1. Statement one means that 18 is a factor of ab alone, and also cd alone.
2. Statement two means that 4 is neither a factor of ab, nor a factor of cd.

Under those conditions, the answer is B. Here's my logic:

1. It's not hard to make x be perfect square - as long as all the expondents (a,b,c, and d) are even, x will be a perfect square.

2. If they are all even, then there is no way to answer this question, because the statements don't tell us anything about p, q, r, or s. If there are some odd ones, however, that would mean that the prime numbers ARE NOT distinct, because we'd have to have two identical primes with odd exponents to make an even exponent.
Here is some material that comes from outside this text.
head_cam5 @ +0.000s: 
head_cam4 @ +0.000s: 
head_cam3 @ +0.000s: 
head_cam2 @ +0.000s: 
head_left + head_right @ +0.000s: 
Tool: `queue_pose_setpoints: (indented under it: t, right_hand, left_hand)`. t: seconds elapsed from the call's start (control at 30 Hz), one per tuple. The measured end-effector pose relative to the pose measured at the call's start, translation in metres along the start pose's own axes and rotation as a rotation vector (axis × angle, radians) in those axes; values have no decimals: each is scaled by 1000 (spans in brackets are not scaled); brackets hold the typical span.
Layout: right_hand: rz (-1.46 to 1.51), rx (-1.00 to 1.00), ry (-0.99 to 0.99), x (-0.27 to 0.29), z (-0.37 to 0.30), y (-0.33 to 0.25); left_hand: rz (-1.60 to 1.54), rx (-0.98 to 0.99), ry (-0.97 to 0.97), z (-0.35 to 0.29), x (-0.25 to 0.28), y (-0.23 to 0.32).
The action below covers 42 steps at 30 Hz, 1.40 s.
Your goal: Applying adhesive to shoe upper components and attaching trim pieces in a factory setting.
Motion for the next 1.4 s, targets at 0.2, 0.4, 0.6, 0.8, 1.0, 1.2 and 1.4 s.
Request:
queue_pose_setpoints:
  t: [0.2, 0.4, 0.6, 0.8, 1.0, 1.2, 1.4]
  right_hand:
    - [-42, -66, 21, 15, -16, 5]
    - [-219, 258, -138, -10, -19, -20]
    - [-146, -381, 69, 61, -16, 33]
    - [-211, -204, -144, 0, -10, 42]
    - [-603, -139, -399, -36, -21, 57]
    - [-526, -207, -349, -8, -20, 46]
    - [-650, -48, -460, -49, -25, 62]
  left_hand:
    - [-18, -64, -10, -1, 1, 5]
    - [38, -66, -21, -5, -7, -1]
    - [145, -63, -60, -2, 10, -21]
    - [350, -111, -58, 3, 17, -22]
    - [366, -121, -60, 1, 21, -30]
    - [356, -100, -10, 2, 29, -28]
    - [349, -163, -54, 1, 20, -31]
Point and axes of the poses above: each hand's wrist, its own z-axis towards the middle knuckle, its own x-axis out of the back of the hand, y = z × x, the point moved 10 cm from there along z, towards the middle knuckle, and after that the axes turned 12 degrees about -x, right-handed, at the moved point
For example, if we had 3^3, we would also need something like 3^5 in order to combine and get 3^8, which is even, and thus a perfect square.

3. Statement 1 tells us that both ab and cd are multiples of 18. If they were actually 18, then that would mean only one of each pair could be even. But they could also be 36 or higher, and thus you'd be able to make each one of the exponents even. So statement 1 is not enough.

4. Statement 2 tells us that neither of the pairs is divisible by 4. We need them to be AT LEAST multiples of four to begin hoping that both variables in each pair are even. Because they are not multiples of 4, we know they cannot all be even.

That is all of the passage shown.